# DATA BELOW
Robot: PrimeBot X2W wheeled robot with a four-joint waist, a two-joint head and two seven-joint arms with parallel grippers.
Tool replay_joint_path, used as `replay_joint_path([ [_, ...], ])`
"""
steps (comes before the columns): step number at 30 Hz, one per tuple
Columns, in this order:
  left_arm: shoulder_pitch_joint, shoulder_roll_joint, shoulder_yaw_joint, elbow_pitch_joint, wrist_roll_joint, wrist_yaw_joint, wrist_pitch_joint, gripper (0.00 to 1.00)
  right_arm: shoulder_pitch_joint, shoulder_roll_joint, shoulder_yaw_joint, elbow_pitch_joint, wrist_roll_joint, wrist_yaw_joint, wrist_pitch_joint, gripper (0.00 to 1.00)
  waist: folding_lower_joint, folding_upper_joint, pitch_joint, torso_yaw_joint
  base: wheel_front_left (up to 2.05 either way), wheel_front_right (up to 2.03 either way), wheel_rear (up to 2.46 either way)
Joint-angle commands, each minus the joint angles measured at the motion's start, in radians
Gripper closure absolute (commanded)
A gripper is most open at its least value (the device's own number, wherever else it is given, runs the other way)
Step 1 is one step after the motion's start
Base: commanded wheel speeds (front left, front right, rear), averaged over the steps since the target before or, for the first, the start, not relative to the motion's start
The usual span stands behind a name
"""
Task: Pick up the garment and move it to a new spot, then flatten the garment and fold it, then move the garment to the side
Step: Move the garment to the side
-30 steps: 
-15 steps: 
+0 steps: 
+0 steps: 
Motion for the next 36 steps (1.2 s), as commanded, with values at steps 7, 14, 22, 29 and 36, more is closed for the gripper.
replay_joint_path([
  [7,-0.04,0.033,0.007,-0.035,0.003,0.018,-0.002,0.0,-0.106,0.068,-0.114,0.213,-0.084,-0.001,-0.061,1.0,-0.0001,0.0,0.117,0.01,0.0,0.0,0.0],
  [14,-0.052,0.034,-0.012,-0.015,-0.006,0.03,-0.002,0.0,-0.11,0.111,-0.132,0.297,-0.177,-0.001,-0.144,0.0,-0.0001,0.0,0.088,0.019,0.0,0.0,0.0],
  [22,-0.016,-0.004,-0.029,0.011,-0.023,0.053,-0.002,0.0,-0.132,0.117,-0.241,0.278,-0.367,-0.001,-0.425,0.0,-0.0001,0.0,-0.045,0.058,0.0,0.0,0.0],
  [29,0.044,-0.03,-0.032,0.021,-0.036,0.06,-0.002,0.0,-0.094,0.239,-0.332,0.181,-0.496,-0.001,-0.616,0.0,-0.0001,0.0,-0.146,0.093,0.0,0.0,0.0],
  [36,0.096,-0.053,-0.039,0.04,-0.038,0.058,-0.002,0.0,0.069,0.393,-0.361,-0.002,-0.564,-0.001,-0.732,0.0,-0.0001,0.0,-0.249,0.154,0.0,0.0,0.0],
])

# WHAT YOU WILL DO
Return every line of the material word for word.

# EXPECTED ANSWER
Robot: PrimeBot X2W wheeled robot with a four-joint waist, a two-joint head and two seven-joint arms with parallel grippers.
Tool replay_joint_path, used as `replay_joint_path([ [_, ...], ])`
"""
steps (comes before the columns): step number at 30 Hz, one per tuple
Columns, in this order:
  left_arm: shoulder_pitch_joint, shoulder_roll_joint, shoulder_yaw_joint, elbow_pitch_joint, wrist_roll_joint, wrist_yaw_joint, wrist_pitch_joint, gripper (0.00 to 1.00)
  right_arm: shoulder_pitch_joint, shoulder_roll_joint, shoulder_yaw_joint, elbow_pitch_joint, wrist_roll_joint, wrist_yaw_joint, wrist_pitch_joint, gripper (0.00 to 1.00)
  waist: folding_lower_joint, folding_upper_joint, pitch_joint, torso_yaw_joint
  base: wheel_front_left (up to 2.05 either way), wheel_front_right (up to 2.03 either way), wheel_rear (up to 2.46 either way)
Joint-angle commands, each minus the joint angles measured at the motion's start, in radians
Gripper closure absolute (commanded)
A gripper is most open at its least value (the device's own number, wherever else it is given, runs the other way)
Step 1 is one step after the motion's start
Base: commanded wheel speeds (front left, front right, rear), averaged over the steps since the target before or, for the first, the start, not relative to the motion's start
The usual span stands behind a name
"""
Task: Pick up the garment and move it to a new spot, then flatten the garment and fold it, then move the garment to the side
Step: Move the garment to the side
-30 steps: 
-15 steps: 
+0 steps: 
+0 steps: 
Motion for the next 36 steps (1.2 s), as commanded, with values at steps 7, 14, 22, 29 and 36, more is closed for the gripper.
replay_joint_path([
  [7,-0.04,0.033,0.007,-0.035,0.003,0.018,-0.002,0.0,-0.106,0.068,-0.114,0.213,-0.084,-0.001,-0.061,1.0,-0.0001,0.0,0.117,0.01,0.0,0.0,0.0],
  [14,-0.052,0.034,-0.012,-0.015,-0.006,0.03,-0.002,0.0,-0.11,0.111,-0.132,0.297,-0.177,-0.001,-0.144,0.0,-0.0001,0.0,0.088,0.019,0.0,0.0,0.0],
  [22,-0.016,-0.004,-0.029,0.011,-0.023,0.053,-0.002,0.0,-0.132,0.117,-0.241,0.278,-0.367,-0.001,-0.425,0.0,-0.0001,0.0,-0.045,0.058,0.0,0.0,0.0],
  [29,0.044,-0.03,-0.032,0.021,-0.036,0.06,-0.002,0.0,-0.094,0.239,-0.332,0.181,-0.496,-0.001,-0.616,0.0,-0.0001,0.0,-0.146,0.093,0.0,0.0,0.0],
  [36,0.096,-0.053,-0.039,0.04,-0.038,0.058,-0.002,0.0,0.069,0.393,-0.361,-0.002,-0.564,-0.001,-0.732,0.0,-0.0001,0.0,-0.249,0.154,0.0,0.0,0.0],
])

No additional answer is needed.